One aspect that is particularly worrying in this campaign is that authorities exercise pressure on contenders through their family members, in particular children. Babaryka’s adult son is detained on unclear grounds similar to his father. Cichanoǔskaja had to hide her young children abroad after having received threats. Capkała had to flee the country together with his young children after having received information about authorities’ plans to arrest him and deprive him and his wife of parental rights.
(This paragraph has been added to the article after the first version was published.)
Not many international mechanisms are available to defend rights and freedoms in Belarus. The country is not a member state of the Council of Europe and therefore there is no access to the European Court of Human Rights. Babaryka’s lawyers eventually filed a complaint with the United Nations Human Rights Committee claiming violation of Art. 9 of the International Covenant on Civil and Political Rights due to arbitrary detention.
Instead of conclusions: the Constitution
The events that have been unfolding during this presidential campaign are hard to reconcile with Art. 2 of the Constitution, which provides that “the individual, his rights, freedoms and guarantees for their attainment are the supreme goal and value of society and the State.” Be mindful that, although important ones, we have covered only a handful of “irregularities” that occurred. It is beyond the scope of this piece to provide a review of these irregularities, but many more have occurred, hundreds of people being randomly detained on the streets while peacefully expressing their views, riding a bike or just standing in the line to a souvenir shop, and being fined or arrested following a trial with little semblance of fairness, just to name a few. Even the preterm nature of the elections is constitutionally questionable.

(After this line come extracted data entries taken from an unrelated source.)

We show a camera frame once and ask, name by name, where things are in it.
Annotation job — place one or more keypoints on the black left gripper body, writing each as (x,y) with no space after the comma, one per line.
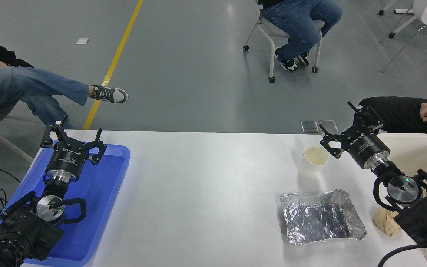
(67,159)

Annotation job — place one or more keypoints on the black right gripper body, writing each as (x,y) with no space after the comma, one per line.
(369,148)

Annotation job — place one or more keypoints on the white paper cup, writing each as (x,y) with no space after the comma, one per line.
(311,163)

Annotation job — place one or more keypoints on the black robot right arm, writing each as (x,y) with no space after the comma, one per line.
(424,218)

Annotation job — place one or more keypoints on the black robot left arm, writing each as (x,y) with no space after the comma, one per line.
(20,230)

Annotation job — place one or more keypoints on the metal floor plate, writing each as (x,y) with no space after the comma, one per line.
(310,126)
(328,125)

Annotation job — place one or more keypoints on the person beside bin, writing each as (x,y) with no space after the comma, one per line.
(395,115)

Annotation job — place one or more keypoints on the blue plastic tray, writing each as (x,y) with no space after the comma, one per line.
(98,193)

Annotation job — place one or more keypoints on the large pale bin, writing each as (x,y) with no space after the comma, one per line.
(417,154)

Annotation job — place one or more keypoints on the person with outstretched leg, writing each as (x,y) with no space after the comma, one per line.
(20,85)

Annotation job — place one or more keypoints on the crumpled tan paper ball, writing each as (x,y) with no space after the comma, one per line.
(384,222)

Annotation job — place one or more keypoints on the crumpled foil tray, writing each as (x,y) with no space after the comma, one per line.
(321,218)

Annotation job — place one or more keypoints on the white furniture base with wheel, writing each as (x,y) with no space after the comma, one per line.
(402,11)

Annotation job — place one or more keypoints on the person seated on chair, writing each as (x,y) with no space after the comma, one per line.
(298,22)

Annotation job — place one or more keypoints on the white wheeled chair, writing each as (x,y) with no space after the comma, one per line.
(272,33)

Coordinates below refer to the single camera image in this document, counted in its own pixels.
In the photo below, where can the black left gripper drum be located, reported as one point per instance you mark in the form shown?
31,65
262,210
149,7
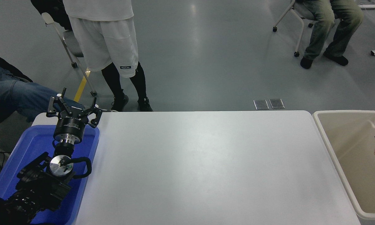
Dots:
70,126

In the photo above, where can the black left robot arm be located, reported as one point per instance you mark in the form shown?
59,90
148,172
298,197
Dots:
40,184

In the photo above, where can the large pale bin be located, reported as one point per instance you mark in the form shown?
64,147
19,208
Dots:
349,150

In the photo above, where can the blue plastic tray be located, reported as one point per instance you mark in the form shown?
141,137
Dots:
28,147

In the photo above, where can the seated person in jeans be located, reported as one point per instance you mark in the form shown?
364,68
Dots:
15,93

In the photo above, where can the white folding chair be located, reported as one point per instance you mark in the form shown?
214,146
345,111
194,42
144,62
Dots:
73,43

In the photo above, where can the standing person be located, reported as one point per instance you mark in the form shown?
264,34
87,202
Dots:
106,37

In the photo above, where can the silver floor plate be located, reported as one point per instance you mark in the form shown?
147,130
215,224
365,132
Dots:
261,104
276,103

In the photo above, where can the seated person in olive trousers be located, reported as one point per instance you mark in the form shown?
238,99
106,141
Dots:
324,25

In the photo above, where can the white wheeled chair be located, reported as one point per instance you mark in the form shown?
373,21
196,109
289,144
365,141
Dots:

After Babaryka was detained, his campaign staff proposed holding a referendum to return to the original version of the Constitution of 1994. This would restore the limitation of presidential terms, rebalance the powers and improve their separation, among many other things. This initiative has already encountered resistance from authorities. Interestingly enough, the President himself has been contemplating changes to the Constitution since at least 2016, and has now reiterated such plans again. The exact nature of his proposals is unknown, but they are surely not about substantially altering the status quo.

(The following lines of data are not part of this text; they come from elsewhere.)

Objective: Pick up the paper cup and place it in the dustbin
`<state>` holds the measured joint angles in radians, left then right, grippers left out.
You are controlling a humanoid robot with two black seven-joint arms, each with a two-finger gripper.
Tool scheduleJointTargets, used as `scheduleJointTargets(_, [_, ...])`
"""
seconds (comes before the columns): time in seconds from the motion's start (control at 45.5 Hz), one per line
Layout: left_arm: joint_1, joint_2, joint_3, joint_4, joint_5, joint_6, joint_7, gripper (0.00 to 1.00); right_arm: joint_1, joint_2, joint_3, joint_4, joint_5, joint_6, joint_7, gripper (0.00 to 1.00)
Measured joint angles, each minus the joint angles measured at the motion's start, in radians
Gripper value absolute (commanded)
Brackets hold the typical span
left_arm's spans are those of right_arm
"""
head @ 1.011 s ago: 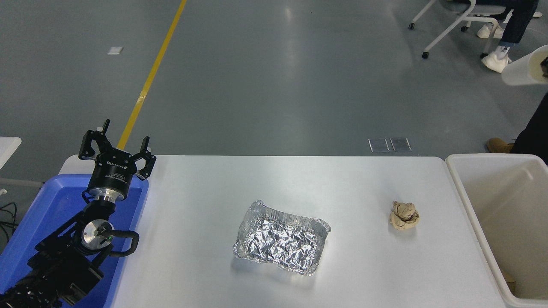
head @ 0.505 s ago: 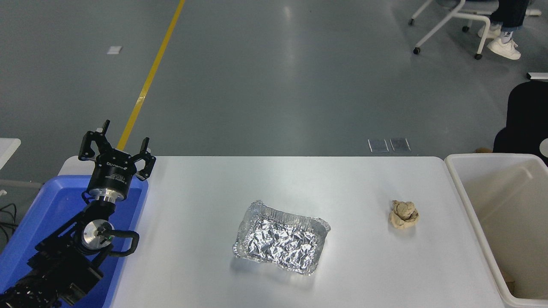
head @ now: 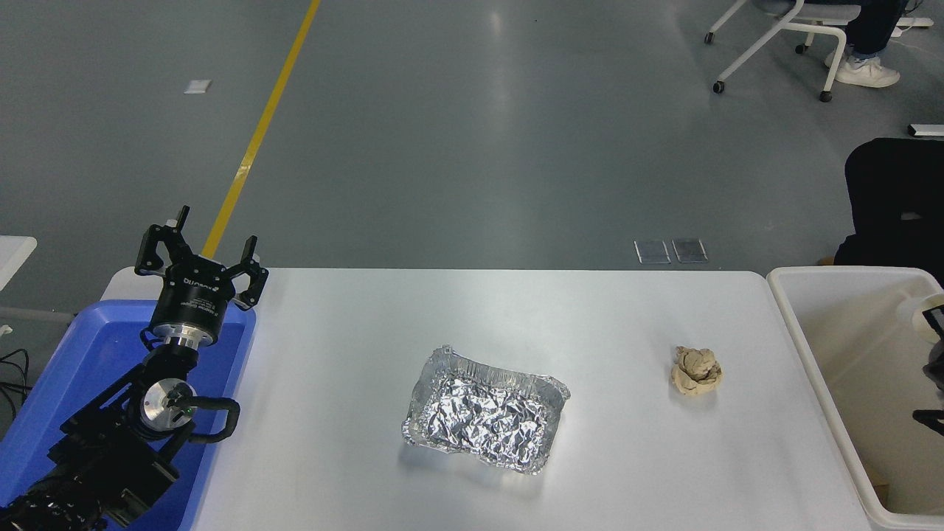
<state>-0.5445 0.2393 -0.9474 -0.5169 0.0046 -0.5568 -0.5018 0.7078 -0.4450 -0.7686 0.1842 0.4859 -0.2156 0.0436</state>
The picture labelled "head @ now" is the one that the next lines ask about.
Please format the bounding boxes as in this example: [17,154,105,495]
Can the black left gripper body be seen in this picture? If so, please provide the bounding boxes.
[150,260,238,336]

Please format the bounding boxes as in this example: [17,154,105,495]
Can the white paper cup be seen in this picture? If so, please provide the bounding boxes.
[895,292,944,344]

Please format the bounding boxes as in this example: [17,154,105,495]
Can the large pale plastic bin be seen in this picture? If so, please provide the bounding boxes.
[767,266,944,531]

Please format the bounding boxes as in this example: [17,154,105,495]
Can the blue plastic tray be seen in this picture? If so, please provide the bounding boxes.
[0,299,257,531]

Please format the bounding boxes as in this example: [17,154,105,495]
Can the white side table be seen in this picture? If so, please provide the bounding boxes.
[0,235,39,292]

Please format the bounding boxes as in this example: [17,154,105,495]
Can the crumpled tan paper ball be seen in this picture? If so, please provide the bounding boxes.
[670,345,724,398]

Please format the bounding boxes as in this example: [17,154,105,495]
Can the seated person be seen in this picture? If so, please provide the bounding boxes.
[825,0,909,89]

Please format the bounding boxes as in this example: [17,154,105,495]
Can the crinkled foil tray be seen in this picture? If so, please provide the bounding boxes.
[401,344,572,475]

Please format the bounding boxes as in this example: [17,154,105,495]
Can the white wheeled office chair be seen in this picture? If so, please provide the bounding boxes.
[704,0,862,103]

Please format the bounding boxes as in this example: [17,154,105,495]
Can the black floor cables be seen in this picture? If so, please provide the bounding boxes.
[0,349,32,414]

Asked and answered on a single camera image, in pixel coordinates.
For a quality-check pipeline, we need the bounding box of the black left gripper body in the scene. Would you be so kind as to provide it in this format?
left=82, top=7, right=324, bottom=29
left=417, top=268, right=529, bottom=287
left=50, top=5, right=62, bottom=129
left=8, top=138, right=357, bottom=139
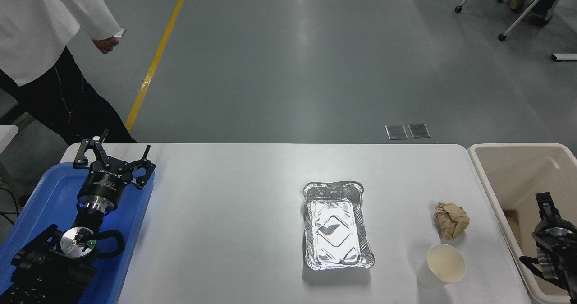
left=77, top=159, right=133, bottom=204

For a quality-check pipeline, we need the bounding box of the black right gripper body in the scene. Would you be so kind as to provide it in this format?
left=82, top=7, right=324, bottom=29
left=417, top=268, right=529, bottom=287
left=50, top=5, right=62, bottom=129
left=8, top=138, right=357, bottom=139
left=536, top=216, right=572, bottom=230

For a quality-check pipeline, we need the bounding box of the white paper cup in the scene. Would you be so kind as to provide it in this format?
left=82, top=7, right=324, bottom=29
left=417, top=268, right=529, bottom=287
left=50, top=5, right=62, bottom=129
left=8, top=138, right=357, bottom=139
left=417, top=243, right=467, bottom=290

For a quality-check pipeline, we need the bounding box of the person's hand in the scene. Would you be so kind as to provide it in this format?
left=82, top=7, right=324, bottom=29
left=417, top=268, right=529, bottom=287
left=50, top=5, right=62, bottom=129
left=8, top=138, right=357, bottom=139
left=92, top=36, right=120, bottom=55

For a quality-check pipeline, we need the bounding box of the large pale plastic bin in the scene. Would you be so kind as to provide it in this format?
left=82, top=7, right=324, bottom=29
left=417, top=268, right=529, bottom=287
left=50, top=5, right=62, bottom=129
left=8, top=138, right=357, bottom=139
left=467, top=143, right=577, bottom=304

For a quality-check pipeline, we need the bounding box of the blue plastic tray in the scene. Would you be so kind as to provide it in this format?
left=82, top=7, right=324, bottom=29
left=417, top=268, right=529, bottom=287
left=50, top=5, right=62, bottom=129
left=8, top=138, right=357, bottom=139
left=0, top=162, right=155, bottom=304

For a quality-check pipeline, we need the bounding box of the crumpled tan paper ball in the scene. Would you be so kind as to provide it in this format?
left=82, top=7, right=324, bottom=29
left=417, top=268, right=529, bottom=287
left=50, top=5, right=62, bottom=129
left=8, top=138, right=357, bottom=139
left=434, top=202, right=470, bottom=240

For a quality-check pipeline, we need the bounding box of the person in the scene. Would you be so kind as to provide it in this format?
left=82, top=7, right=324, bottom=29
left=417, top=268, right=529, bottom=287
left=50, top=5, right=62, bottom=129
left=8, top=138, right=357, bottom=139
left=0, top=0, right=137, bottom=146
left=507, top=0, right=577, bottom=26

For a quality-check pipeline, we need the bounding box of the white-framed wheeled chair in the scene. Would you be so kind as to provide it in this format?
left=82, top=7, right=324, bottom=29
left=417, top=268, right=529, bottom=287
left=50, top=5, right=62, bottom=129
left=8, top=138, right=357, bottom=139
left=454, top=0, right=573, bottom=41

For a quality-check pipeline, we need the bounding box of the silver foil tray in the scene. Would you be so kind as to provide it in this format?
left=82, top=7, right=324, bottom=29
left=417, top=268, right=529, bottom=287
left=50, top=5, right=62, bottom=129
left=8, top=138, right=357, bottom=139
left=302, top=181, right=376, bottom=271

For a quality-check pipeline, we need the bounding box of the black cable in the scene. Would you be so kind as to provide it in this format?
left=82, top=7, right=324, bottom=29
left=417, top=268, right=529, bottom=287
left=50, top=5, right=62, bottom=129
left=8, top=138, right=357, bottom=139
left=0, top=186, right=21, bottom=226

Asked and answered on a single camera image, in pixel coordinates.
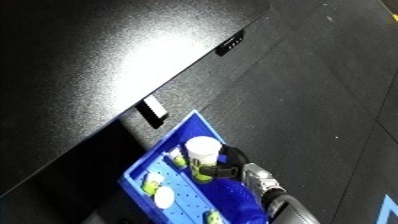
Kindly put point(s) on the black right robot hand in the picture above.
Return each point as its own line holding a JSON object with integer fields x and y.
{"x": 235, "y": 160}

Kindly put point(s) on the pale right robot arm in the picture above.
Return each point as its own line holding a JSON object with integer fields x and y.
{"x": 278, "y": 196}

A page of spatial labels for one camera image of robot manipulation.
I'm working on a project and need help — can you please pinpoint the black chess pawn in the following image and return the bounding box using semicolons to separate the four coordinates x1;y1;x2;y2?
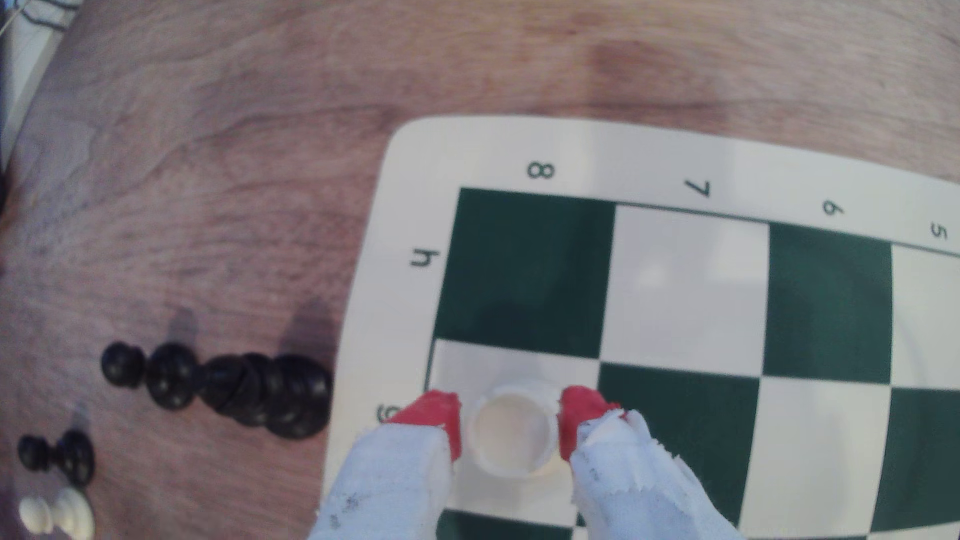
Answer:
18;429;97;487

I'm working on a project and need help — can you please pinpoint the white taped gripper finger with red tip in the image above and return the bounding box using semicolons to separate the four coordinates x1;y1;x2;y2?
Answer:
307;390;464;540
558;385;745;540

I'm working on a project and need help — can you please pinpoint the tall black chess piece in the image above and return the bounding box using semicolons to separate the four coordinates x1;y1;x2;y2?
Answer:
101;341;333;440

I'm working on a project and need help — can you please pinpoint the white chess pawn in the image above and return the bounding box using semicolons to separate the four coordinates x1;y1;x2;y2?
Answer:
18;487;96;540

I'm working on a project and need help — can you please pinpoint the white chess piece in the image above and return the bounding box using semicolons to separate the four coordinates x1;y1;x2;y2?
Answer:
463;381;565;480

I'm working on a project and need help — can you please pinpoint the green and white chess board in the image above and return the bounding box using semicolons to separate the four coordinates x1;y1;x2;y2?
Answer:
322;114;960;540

It is far from clear whether constitutional change will improve anything in terms of law in action. Even the initial version of the Constitution would hardly be perfect since it was elaborated in the circumstances right after the fall of the USSR. What is evident, though, is that there is a need for a clear break from the Kafkaesque edifice built upon and sustained by the bedrock of the document in force, the culmination of which has manifested itself in the presidential elections of 2020.